TBMM Genel Kurulu’nda 2024 Yılı Merkezi Yönetim Bütçe Kanunu Teklifi, 2022 Yılı Merkezi Yönetim Kesin Hesap Kanunu Teklifi ile Sayıştay raporlarının görüşmeleri devam ediyor. Genel Kurul’da bugün Sağlık Bakanlığı, İçişleri Bakanlığı ve bağlı kuruluşların bütçeleri görüşülüyor. Sağlık Bakanlığı bütçesi üzerine söz alan İYİ Parti Ankara Milletvekili Ahmet Eşref Fakıbaba, şunları ifade etti:
“BAZI BRANŞLAR İÇİN RANDEVU ALMAK ÇOK ZOR VE HATTA AYLARI BULMAKTADIR”
“2007 ve 2011’deki seçimlerin kazanılmasında bana göre sağlıktaki başarının önemi büyüktü ancak daha sonra sağlık sisteminde gerileme ve sıkıntılı dönem başladı. Hastaların sıkıntılarını 6 ana başlıkta toplayabiliriz: Bir, randevu almakta zorluk; iki, görüntüleme ve bazı tetkikler için çok ileri tarihe randevu verilmesi; üç, hasta memnuniyetsizliği; dört, şehir hastanelerine ulaşımın çok zor ve pahalı oluşu; beş, ilaca erişimin zorluğu; altı, katkı payının çok yüksek oluşu. Özellikle, hastaneden hastaneye değişmekle beraber, bazı branşlar için randevu almak çok zor ve hatta ayları bulmaktadır. Örneğin, göz muayenesi olmak isteyen şu kardeşimize üç ay sonraya randevu günü verilmiştir. Aynı şey, tetkikler için de geçerlidir; memede kitlesi olan bir hasta için sekiz ay sonrasına ultrason randevusu verilmiştir.

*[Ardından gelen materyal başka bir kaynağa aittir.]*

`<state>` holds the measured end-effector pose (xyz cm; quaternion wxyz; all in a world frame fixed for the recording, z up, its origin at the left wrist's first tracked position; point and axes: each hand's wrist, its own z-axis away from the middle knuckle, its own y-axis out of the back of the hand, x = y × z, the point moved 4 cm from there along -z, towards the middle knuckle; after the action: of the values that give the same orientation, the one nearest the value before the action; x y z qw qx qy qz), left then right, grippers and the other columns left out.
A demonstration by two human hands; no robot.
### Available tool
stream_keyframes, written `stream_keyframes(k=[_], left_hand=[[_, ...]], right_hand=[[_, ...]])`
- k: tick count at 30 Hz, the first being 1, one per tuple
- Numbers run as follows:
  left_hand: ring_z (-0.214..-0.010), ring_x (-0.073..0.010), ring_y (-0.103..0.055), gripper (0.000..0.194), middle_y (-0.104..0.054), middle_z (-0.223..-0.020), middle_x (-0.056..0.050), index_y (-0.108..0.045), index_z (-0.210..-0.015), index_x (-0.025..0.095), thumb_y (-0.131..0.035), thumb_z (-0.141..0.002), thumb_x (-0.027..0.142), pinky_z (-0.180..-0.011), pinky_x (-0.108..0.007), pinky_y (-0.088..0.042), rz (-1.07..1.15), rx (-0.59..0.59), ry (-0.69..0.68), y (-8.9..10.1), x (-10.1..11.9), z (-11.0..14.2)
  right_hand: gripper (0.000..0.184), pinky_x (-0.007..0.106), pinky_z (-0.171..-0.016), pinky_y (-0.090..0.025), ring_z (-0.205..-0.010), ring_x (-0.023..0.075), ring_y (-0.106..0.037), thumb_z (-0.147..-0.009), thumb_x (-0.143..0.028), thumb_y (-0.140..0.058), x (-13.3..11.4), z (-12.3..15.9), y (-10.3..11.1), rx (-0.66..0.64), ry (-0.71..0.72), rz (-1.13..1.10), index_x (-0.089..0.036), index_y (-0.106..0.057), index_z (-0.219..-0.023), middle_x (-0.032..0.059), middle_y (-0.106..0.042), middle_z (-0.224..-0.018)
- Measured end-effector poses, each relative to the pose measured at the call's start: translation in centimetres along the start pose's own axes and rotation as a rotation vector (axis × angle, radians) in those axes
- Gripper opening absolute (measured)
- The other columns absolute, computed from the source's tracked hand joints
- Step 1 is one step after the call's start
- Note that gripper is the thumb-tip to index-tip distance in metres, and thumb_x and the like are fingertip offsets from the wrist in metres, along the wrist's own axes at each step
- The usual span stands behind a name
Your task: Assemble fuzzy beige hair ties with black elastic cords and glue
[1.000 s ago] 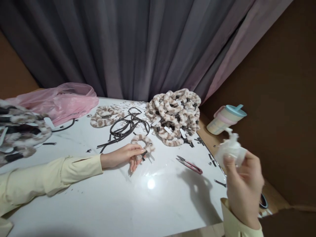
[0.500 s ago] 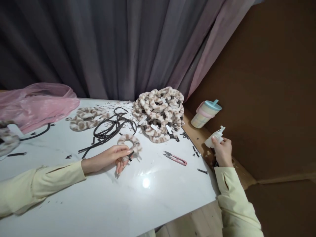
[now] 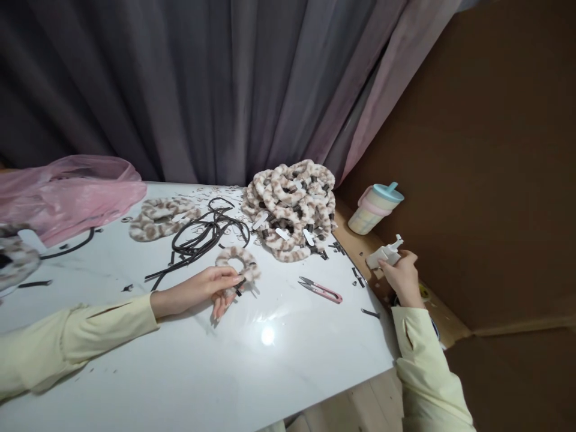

“YOĞUNLUKTAN DOLAYI DOKTORUN HASTAYA BEŞ DAKİKADAN FAZLA ZAMAN AYIRAMAMASI HASTALARIN MEMNUNİYETSİZLİĞİNİN BAŞINDA GELMEKTE”
Bazı illerde uzun hasta kuyrukları ve 1 doktorun bir günde 100’ün üzerinde hasta bakması ve bu yoğunluktan dolayı doktorun hastaya beş dakikadan fazla zaman ayıramaması hastaların memnuniyetsizliğinin başında gelmektedir. Bu saydığım sebeplerden dolayı özellikle özel hastanelere gitmek zorunda bırakılmıştır hastalarımız. Şehir hastanesinin ulaşımına gelince, kuleler arasındaki uzun mesafeden dolayı hastane içinde bile ulaşımda büyük zorluklar var. Örneğin, yaşlı bir hastanın bir kuleden bir kuleye gitmek için taksiye binmek zorunda kaldığını yakınları bana iletmişti.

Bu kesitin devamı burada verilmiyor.